■ **Task to complete**
What lines of the material below hold the string "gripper"? Copy them out.
━━━━━━━━━━━━━━━━━━━━━━━━━━━━━━
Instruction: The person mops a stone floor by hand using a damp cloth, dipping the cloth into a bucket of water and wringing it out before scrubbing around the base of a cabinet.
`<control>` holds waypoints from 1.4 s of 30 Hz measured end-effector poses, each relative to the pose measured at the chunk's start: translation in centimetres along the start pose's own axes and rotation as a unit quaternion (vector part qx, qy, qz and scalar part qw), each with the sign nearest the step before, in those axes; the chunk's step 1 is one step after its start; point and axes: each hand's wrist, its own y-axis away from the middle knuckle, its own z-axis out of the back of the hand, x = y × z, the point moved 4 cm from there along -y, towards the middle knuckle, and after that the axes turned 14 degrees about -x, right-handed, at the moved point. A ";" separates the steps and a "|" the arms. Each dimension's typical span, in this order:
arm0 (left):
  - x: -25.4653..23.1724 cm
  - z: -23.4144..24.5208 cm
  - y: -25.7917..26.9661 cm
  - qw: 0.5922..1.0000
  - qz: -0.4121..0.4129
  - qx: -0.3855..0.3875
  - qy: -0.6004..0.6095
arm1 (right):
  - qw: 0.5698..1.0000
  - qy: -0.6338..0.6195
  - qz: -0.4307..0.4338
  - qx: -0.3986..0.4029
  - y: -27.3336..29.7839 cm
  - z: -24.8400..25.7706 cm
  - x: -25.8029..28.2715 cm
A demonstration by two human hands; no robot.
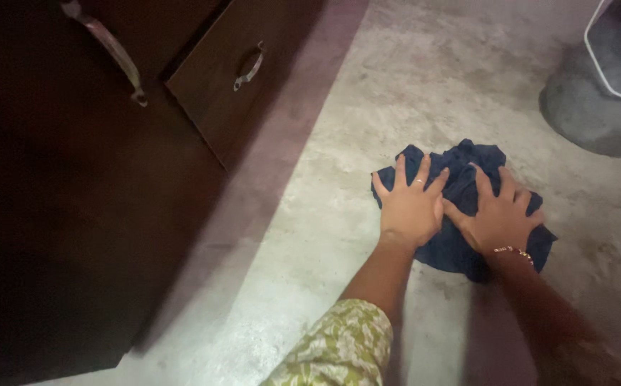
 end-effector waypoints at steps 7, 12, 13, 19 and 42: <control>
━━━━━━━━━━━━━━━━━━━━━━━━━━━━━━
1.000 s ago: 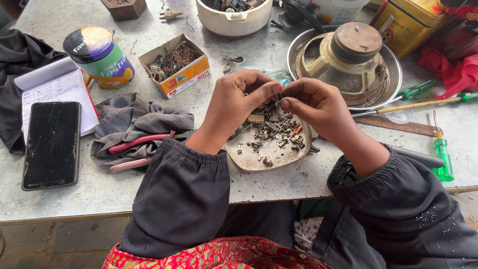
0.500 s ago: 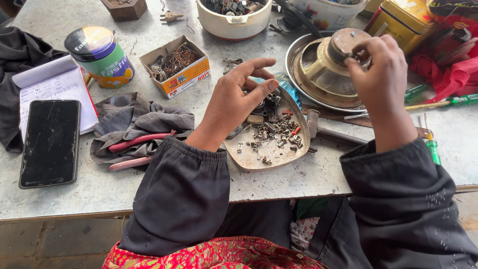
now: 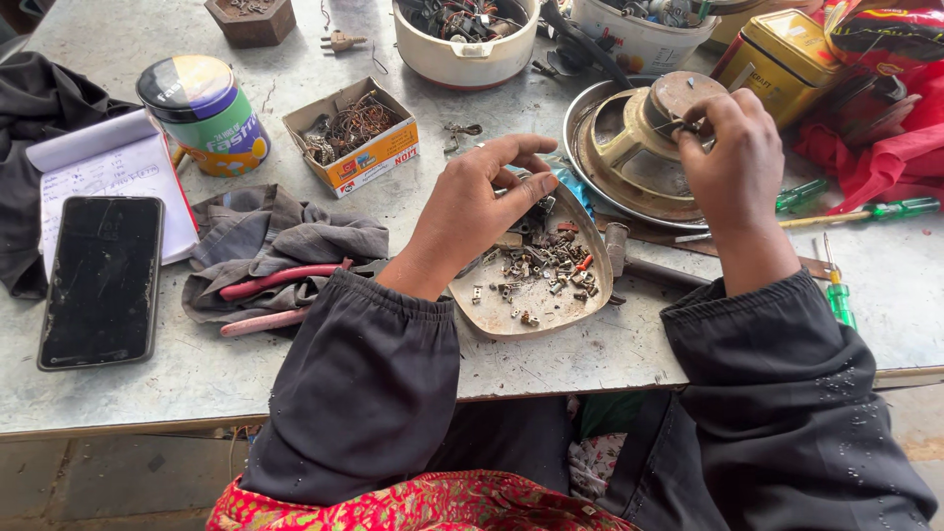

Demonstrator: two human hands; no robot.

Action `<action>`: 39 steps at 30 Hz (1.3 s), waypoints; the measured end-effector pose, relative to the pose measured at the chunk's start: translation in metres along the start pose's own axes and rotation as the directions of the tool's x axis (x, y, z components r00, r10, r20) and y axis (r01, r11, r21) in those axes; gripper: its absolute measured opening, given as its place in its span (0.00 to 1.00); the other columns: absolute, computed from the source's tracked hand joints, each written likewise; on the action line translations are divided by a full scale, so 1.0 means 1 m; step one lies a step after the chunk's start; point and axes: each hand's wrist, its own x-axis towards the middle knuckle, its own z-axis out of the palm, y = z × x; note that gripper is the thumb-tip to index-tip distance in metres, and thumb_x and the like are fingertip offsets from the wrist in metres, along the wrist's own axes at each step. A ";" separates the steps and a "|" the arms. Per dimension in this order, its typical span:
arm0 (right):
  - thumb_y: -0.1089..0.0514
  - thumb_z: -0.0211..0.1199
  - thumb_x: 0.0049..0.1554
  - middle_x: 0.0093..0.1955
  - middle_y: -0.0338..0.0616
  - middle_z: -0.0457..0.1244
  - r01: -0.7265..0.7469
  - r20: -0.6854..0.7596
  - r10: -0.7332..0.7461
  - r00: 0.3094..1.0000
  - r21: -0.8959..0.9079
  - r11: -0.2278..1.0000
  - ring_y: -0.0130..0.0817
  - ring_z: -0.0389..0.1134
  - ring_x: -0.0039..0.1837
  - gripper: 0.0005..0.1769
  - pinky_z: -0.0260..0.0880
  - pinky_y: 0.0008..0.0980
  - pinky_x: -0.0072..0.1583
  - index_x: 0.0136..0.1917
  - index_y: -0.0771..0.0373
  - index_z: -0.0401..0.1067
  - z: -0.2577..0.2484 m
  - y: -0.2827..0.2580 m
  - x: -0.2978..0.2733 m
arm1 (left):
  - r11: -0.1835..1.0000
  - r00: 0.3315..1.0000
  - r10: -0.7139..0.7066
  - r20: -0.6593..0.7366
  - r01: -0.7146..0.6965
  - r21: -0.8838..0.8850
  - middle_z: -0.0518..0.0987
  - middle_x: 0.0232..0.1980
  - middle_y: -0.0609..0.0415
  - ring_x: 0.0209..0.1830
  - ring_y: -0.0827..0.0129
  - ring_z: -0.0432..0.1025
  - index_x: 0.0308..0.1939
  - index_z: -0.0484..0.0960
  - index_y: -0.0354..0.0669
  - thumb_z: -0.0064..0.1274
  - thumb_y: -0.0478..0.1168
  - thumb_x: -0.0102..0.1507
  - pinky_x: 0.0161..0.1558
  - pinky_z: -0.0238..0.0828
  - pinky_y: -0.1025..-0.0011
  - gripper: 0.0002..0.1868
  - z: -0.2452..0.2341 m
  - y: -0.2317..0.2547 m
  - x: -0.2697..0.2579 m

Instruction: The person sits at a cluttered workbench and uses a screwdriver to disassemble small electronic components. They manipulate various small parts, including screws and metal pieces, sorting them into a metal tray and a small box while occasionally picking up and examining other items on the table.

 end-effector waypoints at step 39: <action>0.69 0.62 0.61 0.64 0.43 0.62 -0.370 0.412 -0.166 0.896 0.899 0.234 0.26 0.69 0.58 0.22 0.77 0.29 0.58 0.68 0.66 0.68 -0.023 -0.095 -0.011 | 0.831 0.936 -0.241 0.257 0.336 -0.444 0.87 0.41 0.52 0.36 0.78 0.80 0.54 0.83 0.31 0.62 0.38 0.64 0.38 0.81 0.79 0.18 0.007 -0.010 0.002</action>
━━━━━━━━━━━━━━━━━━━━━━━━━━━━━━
■ **Answer**
Action `<action>`: 39 steps at 30 Hz (1.3 s), waypoints; the measured end-effector pose, relative to the pose measured at the chunk's start: translation in metres along the start pose's own axes and rotation as the directions of the tool's x axis (x, y, z components r00, r10, r20) and y axis (r01, r11, r21) in those axes; gripper: its absolute measured opening, given as its place in its span (0.00 to 1.00); the other columns: absolute, computed from the source's tracked hand joints, each written likewise; on the action line translations are divided by a full scale, so 1.0 means 1 m; step one lies a step after the chunk's start; point and axes: each hand's wrist, its own x-axis towards the middle knuckle, its own z-axis out of the palm, y = z × x; note that gripper is the thumb-tip to index-tip distance in metres, and thumb_x and the like are fingertip offsets from the wrist in metres, along the wrist's own axes at each step. A ";" separates the steps and a "|" the arms. Per dimension in this order, its typical span:
  - gripper: 0.0005..0.1769
  - gripper: 0.0002..0.1868

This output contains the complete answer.